Band Wagon is the 1975 debut solo album of Japanese musician Shigeru Suzuki recorded with musicians from Los Angeles. Two singles were released from the album "The Smell of August"/"Snow Express" and "100-Watt Lover", both in 1975.

Background and recording
The solo album followed the disbanding of Happy End and formation of Tin Pan Alley with Haruomi Hosono and Masataka Matsutoya. Suzuki's fellow Happy End bandmate Takashi Matsumoto wrote the lyrics to the songs.

The album features American musicians from notable acts such as Little Feat, Santana and Sly and the Family Stone.

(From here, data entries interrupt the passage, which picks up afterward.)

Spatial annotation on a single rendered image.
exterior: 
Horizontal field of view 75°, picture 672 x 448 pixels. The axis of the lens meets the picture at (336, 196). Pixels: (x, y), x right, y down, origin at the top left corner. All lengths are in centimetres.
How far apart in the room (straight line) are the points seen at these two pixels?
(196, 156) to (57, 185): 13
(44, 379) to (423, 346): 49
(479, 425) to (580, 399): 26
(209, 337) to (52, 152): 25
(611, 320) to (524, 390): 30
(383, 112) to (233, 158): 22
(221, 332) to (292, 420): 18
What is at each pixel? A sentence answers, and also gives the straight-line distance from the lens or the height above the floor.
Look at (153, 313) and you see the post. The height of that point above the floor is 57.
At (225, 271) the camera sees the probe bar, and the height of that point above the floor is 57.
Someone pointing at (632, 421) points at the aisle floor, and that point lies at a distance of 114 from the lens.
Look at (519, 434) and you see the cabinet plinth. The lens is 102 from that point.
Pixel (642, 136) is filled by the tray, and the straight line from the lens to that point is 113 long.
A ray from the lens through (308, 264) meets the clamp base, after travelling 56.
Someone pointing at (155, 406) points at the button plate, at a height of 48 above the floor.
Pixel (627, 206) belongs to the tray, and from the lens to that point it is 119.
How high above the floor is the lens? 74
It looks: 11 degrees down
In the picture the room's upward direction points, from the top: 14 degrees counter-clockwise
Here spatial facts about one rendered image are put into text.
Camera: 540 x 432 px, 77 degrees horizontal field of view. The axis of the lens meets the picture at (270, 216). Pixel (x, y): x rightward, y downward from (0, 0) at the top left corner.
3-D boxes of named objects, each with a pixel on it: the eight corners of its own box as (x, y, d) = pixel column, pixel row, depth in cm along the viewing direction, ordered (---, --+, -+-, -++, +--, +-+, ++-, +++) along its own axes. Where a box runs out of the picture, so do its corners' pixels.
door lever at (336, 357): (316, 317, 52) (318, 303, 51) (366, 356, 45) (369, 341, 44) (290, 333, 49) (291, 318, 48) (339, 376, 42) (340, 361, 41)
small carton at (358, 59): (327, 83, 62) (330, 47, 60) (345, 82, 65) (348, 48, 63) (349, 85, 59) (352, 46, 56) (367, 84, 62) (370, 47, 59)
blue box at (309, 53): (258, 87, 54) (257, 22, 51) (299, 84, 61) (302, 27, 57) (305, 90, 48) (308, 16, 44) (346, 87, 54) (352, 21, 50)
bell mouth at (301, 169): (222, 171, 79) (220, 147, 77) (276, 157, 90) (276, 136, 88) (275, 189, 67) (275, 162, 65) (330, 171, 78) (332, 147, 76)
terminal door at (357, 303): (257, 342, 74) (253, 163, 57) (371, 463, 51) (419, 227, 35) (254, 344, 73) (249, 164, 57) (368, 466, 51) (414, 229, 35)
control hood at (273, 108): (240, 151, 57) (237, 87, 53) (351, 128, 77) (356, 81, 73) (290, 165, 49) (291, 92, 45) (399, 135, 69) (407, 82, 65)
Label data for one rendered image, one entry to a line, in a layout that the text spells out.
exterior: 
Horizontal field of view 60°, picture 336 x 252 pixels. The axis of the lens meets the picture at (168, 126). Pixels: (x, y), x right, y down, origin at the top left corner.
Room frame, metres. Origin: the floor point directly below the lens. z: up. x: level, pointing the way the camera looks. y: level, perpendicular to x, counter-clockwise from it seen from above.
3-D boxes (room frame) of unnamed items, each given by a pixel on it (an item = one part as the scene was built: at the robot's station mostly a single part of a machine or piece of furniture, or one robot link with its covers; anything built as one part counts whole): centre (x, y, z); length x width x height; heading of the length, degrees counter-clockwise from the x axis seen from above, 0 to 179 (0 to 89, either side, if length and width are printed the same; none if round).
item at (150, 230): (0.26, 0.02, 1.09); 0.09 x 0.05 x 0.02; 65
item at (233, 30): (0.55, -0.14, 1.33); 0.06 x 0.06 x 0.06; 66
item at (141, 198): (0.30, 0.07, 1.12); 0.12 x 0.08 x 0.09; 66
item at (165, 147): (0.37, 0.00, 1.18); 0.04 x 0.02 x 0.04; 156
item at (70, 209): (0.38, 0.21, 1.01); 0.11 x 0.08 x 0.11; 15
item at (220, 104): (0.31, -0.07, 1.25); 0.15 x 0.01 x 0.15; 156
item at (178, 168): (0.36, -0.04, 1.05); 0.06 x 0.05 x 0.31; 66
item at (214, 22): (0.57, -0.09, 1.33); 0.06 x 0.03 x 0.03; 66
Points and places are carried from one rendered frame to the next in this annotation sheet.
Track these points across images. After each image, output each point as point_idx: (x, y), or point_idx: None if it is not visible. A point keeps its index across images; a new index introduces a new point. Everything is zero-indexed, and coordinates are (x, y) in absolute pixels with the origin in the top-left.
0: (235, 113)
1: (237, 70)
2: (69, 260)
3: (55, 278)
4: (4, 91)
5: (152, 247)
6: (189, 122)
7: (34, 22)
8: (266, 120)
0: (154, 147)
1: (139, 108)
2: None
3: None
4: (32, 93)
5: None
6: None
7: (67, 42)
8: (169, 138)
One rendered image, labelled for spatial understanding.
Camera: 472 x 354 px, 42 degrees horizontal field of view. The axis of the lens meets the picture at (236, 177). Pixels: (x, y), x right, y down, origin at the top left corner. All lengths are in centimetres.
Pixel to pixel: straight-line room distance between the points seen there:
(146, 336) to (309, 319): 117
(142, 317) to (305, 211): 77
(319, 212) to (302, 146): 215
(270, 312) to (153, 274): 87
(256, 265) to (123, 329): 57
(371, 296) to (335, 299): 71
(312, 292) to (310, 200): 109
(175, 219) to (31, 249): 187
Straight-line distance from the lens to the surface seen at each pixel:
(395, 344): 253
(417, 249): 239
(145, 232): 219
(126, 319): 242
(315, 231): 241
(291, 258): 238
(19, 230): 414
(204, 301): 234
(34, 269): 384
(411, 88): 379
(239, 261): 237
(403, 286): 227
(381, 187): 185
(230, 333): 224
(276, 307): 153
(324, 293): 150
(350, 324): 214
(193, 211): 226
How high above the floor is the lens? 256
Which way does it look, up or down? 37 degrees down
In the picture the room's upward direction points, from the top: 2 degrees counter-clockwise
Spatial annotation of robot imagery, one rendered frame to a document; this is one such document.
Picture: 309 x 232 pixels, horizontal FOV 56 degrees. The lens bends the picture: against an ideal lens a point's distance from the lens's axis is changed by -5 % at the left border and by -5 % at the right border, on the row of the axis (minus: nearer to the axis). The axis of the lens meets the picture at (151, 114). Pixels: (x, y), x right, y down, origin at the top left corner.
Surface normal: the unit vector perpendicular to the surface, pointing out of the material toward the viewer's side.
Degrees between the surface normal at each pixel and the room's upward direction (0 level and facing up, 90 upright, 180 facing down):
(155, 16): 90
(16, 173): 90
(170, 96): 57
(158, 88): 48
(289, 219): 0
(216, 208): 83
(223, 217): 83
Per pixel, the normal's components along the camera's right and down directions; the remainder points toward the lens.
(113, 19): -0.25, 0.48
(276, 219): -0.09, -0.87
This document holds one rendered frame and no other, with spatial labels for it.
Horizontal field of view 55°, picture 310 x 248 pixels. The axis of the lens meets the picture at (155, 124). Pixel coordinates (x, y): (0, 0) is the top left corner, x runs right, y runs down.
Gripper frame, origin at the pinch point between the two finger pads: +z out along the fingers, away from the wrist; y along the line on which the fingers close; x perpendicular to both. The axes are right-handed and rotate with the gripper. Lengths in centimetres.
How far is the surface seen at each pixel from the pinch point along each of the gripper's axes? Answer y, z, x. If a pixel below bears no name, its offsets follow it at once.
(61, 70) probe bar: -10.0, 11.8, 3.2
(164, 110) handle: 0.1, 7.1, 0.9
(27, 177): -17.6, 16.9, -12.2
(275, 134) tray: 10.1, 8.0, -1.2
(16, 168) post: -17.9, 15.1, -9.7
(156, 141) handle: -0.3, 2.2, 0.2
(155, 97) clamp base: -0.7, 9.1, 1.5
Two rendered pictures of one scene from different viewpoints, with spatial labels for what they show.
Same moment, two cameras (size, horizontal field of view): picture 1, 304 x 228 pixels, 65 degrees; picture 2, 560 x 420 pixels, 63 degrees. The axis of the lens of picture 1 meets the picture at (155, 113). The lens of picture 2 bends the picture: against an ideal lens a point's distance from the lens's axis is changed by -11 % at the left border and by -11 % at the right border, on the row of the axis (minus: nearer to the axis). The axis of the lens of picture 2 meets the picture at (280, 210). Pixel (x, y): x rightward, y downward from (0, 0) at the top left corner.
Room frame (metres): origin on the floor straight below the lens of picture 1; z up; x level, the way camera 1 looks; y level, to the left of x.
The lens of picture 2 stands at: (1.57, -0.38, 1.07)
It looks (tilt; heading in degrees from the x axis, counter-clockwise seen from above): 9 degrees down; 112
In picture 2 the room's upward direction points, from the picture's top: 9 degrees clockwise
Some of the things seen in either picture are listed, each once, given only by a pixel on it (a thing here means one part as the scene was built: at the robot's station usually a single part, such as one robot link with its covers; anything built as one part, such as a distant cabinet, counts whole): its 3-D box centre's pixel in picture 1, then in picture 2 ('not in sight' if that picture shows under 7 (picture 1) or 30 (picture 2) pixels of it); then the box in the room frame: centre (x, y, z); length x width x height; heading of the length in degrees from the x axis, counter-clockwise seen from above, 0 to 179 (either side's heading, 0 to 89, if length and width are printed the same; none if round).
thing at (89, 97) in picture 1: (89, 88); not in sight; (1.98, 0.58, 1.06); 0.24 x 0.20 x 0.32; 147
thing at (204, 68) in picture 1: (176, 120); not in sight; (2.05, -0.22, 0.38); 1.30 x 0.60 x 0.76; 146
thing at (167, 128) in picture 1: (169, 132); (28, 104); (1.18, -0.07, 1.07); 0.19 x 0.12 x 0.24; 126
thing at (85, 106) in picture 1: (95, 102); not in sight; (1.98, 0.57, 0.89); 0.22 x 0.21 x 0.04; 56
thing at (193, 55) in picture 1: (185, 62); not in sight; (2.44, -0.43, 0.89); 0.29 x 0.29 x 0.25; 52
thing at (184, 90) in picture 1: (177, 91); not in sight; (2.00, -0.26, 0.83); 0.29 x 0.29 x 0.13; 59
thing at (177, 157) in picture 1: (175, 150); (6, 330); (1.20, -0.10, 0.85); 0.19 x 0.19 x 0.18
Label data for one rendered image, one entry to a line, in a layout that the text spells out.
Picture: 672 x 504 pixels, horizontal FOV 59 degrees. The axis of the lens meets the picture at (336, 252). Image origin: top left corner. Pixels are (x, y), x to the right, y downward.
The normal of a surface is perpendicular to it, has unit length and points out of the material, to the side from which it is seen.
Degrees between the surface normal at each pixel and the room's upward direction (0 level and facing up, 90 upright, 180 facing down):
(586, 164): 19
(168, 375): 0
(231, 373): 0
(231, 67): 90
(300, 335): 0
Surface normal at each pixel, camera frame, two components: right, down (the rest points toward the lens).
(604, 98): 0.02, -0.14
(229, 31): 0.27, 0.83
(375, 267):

Suzuki had previously worked with Bill Payne, Dick Hyde and Kirby Johnson on Happy End's final album.

The track "Woman in the Dunes" was named after the novel of the same name and its film adaptation.

Touring and live recordings
To tour the record, Suzuki formed the band , consisting of keyboardist Hiroshi Sato, bassist Akihiro Tanaka, and drummer Toshiaki Hayashi. The group played around 10 shows, before disbanding on November 16, 1975.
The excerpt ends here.